Reproduce the entries below exactly, but only from the line containing "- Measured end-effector" to the line containing "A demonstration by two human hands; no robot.", inclusive.

Information provided Start Marker

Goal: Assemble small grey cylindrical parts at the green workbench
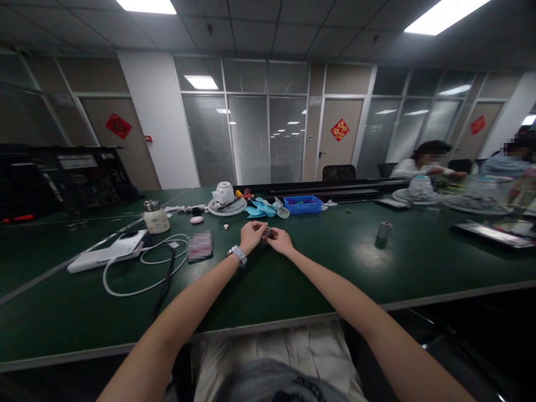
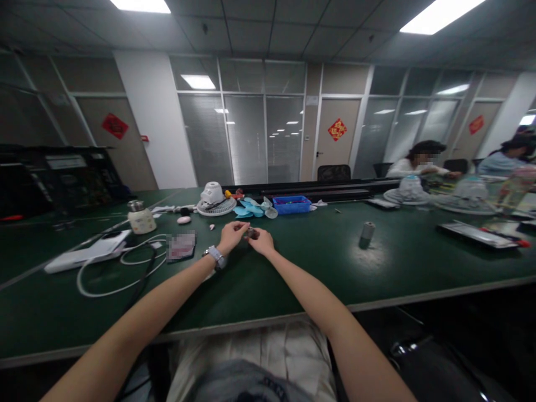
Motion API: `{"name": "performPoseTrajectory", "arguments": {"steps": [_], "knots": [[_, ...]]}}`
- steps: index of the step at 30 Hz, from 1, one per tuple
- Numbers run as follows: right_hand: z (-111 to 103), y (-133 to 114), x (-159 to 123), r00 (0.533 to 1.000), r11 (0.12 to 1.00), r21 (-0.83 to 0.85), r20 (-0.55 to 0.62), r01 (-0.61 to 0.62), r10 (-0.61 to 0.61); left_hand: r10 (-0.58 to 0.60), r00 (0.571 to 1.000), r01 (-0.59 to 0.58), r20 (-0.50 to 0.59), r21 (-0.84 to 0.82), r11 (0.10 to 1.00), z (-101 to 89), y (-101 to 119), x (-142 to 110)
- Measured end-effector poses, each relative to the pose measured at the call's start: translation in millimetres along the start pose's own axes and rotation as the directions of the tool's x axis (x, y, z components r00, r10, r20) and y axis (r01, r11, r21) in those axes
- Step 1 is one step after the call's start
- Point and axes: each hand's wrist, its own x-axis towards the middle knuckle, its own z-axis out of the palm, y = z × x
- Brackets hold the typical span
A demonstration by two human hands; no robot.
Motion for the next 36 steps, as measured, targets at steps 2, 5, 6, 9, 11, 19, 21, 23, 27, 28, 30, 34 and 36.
{"name": "performPoseTrajectory", "arguments": {"steps": [2, 5, 6, 9, 11, 19, 21, 23, 27, 28, 30, 34, 36], "knots": [[1.4, 1.7, 0.5, 1.0, 1.0, 0.001, -0.003, -0.01, 0.01, -0.015, 0.999, 0.015, -0.035, -0.01, 1.0, -8.2, -6.3, 2.2], [4.0, 1.8, 0.2, 1.0, 1.0, 0.004, -0.01, -0.006, 0.006, -0.036, 0.999, 0.033, 0.024, 0.108, 0.994, -20.9, -22.8, 1.8], [4.3, 1.4, 0.4, 1.0, 1.0, 0.009, -0.009, -0.001, 0.001, -0.063, 0.994, 0.049, 0.09, 0.149, 0.988, -23.6, -28.6, 0.8], [-2.4, 1.3, 3.7, 1.0, 1.0, 0.018, -0.019, 0.003, -0.003, -0.107, 0.961, 0.048, 0.257, 0.225, 0.973, -25.3, -41.2, -2.4], [-16.5, 4.9, 8.6, 0.998, 1.0, -0.022, -0.068, -0.018, 0.017, -0.091, 0.945, 0.009, 0.314, 0.252, 0.968, -22.7, -44.0, -3.7], [-108.1, 56.1, 18.4, 0.882, 0.882, -0.315, -0.429, -0.35, 0.197, -0.11, 0.958, 0.048, 0.266, 0.229, 0.972, -19.6, -42.1, -2.2], [-122.0, 70.0, 16.7, 0.87, 0.852, -0.332, -0.428, -0.405, 0.246, -0.161, 0.974, 0.131, 0.162, 0.181, 0.975, -20.6, -45.1, 0.1], [-130.7, 79.7, 15.1, 0.85, 0.829, -0.316, -0.425, -0.461, 0.311, -0.208, 0.975, 0.198, 0.076, 0.119, 0.973, -21.4, -48.9, 2.5], [-130.9, 75.0, 12.6, 0.807, 0.816, -0.29, -0.497, -0.5, 0.318, -0.284, 0.958, 0.283, 0.035, 0.014, 0.959, -22.5, -51.8, 4.5], [-126.2, 67.5, 11.8, 0.809, 0.83, -0.319, -0.536, -0.458, 0.24, -0.295, 0.955, 0.294, 0.025, 0.016, 0.956, -22.7, -51.0, 4.2], [-110.1, 45.8, 9.1, 0.842, 0.862, -0.423, -0.539, -0.279, 0.008, -0.306, 0.952, 0.306, -0.005, 0.053, 0.951, -23.0, -48.1, 3.0], [-55.0, -4.5, -0.4, 0.925, 0.834, -0.458, -0.061, 0.307, -0.374, -0.311, 0.95, 0.313, -0.029, 0.122, 0.942, -23.7, -42.1, 0.3], [-25.5, -20.8, -5.4, 0.895, 0.82, -0.357, 0.182, 0.447, -0.408, -0.325, 0.945, 0.326, -0.032, 0.143, 0.934, -24.1, -40.7, 0.0]]}}
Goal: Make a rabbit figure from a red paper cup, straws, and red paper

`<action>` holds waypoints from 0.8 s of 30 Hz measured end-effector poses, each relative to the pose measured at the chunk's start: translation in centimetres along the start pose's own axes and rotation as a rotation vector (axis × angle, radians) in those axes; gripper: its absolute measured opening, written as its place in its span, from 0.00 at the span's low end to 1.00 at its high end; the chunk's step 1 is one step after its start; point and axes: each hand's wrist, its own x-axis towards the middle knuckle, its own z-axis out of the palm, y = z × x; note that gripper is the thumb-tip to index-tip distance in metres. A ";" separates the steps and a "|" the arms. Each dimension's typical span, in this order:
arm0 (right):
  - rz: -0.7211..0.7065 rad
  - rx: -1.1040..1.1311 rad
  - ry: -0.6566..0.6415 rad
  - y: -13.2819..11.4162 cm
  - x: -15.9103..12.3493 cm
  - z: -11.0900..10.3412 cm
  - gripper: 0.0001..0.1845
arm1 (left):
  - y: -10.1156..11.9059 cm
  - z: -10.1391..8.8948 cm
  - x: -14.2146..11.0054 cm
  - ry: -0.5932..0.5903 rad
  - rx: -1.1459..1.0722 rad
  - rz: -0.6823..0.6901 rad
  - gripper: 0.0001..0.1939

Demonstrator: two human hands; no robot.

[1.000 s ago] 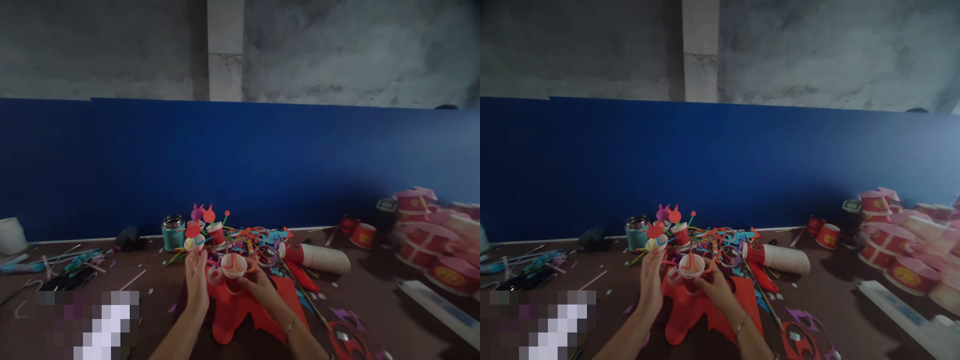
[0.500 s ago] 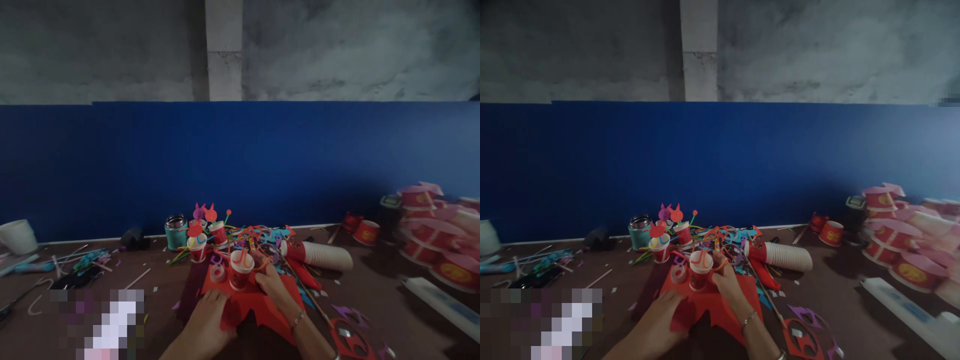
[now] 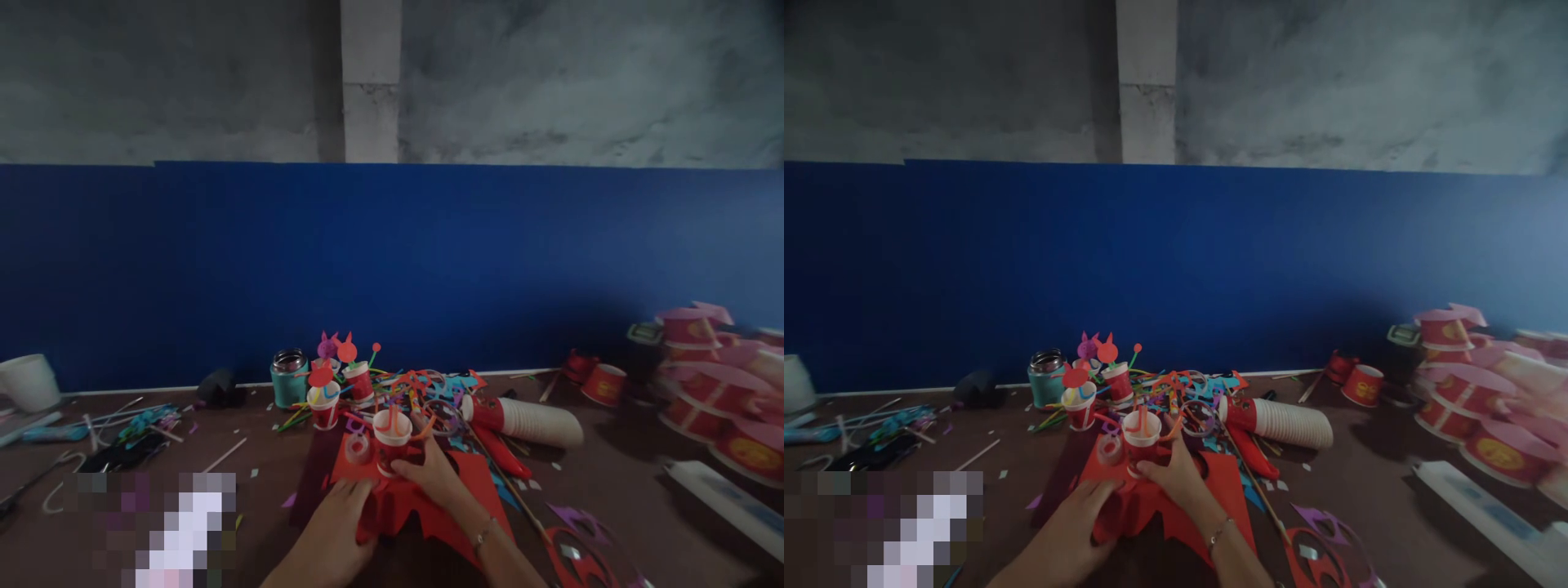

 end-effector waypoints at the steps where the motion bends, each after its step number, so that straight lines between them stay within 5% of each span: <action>1: -0.018 -0.039 0.010 -0.3 -0.1 0.2 0.40 | -0.1 0.0 0.0 0.019 -0.016 0.010 0.26; 10: -0.044 -0.064 0.155 -0.7 0.6 -0.4 0.31 | -1.8 0.8 1.2 0.316 -0.118 0.028 0.12; 19: 0.015 -0.182 0.114 -0.3 0.3 -0.7 0.26 | -4.0 1.4 2.1 0.593 -0.189 0.086 0.12; 24: 0.041 -0.243 0.210 -0.6 0.6 -1.1 0.26 | -4.7 1.1 2.4 0.735 -0.266 0.021 0.09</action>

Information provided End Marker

→ **Reply to the task**
- Measured end-effector poses, each relative to the pose measured at the call's start: translation in millimetres along the start pose's own axes and rotation as the directions of the tool's x axis (x, y, z components r00, r10, r20) and y axis (r01, r11, r21) in those axes
- Step 1 is one step after the call's start
- Point and axes: each hand's wrist, its own x-axis towards the middle knuckle, its own z-axis out of the palm, y = z × x
- Brackets hold the typical span
A demonstration by two human hands; no robot.

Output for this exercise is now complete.